## WHAT YOU WILL DO
The expected answer is a copy of every line in the listing that has the word "spans".

## SUPPLIED DATA
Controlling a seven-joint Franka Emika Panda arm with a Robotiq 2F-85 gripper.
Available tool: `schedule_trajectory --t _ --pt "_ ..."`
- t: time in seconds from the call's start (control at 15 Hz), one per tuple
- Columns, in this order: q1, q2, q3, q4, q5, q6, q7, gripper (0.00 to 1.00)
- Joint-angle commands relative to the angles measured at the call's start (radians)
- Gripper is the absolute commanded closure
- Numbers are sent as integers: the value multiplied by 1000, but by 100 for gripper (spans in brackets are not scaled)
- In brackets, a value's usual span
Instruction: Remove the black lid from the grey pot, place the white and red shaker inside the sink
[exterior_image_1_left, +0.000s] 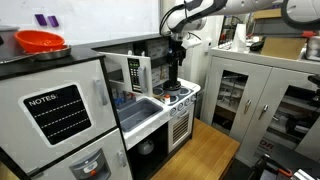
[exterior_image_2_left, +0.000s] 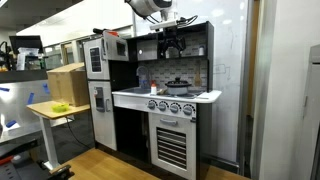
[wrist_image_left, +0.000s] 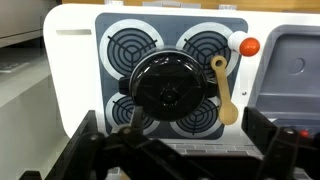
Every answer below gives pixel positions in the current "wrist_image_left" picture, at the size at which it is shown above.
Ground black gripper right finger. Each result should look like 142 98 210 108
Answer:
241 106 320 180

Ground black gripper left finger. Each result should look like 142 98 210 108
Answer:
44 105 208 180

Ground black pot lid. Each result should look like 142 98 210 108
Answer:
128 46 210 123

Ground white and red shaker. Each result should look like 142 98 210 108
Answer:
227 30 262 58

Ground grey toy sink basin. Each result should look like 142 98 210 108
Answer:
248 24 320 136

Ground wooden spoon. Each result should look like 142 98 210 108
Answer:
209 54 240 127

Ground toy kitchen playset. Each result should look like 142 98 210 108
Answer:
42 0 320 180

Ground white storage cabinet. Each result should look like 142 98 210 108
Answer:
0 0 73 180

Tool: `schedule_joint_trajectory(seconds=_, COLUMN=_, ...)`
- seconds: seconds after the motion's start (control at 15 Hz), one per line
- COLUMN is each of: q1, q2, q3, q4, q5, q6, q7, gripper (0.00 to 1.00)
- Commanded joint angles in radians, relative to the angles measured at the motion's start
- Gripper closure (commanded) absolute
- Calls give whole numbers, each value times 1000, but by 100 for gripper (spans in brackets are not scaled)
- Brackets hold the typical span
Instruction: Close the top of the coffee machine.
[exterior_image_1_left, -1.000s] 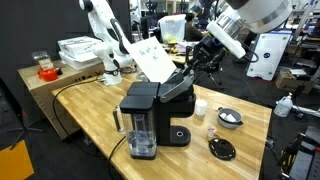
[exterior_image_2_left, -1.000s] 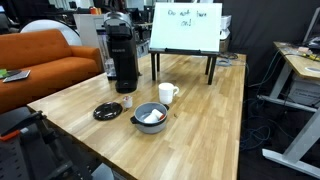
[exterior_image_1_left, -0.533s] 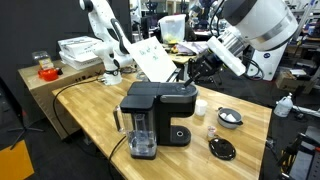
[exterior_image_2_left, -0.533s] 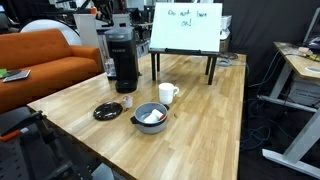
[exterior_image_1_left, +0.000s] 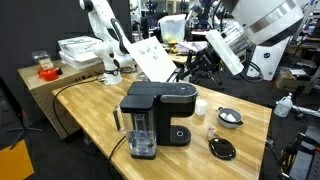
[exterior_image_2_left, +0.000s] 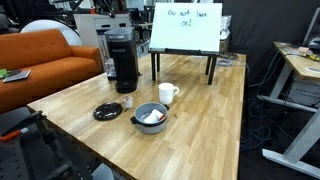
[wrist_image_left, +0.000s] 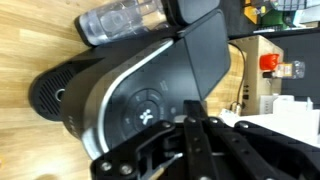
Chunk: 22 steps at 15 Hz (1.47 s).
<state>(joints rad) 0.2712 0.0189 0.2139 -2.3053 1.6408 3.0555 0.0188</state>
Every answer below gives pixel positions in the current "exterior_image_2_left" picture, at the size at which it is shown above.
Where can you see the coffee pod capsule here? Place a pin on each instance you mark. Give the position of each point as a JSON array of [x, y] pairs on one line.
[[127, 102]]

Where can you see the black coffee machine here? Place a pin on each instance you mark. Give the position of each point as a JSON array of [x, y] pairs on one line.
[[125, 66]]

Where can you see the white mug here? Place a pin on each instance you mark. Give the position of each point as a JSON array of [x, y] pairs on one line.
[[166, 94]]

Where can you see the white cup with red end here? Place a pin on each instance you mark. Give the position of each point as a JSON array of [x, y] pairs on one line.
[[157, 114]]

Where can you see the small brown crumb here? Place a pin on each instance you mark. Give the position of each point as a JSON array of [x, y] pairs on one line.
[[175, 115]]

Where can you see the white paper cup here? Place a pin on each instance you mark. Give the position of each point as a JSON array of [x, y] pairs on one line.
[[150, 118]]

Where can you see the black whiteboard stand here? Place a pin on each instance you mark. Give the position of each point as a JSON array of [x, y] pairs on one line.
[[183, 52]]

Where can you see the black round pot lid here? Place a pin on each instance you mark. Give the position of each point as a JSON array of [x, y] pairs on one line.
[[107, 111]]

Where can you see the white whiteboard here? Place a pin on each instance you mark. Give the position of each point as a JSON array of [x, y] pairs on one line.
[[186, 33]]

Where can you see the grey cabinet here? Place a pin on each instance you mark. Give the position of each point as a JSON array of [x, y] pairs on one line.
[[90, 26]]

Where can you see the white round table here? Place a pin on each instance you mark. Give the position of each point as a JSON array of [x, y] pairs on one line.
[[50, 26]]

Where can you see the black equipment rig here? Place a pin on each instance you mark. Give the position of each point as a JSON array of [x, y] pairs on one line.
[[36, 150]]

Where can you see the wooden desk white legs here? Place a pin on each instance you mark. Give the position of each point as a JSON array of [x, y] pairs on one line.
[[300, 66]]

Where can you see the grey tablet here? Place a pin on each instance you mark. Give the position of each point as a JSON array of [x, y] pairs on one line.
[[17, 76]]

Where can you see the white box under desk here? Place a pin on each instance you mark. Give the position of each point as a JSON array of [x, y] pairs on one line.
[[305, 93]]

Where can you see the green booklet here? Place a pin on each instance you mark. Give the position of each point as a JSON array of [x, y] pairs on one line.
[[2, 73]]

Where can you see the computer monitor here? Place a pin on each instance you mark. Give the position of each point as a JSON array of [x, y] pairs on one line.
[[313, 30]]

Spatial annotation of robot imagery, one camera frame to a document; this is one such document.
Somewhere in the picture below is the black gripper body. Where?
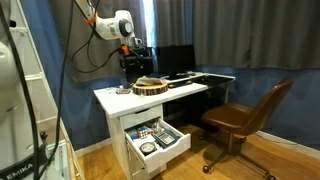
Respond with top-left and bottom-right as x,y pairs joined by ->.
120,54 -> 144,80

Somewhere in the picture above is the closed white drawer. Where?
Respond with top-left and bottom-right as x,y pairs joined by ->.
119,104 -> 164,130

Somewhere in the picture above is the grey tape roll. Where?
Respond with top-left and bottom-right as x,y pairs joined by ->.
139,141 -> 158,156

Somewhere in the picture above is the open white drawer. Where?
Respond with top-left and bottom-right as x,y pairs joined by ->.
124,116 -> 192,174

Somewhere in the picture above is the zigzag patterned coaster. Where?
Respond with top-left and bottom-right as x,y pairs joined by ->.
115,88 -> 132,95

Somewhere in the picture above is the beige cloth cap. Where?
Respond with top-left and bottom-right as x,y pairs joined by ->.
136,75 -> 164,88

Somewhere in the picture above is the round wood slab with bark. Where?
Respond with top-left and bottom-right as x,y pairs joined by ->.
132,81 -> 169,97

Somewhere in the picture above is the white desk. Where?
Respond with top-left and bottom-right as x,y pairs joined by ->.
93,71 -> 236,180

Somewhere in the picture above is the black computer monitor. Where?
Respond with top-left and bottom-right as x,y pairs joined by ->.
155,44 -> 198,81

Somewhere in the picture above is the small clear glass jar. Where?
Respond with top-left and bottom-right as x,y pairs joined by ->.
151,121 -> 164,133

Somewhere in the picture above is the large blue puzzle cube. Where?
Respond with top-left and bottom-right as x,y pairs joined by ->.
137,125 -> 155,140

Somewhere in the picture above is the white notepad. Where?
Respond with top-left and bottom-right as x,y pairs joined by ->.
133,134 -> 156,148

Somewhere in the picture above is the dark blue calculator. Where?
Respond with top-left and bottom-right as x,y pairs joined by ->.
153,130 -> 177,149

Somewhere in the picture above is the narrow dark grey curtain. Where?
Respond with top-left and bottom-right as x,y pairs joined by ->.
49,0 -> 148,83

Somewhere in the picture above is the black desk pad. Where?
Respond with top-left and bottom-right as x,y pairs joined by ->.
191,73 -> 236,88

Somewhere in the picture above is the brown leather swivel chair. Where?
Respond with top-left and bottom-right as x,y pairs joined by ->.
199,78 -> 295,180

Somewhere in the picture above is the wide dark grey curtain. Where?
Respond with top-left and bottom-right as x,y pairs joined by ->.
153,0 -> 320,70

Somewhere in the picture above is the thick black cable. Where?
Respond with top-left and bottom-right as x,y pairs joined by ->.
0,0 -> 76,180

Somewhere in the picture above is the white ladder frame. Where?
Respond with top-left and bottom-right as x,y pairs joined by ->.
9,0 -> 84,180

## ANSWER FOR THIS EXERCISE
- Numbers are sent as integers: the value multiplied by 1000, but by 100 for gripper (spans in brackets are not scaled)
- Calls give whole numbers, each value times 1000, but by 100 for gripper (spans in brackets are not scaled)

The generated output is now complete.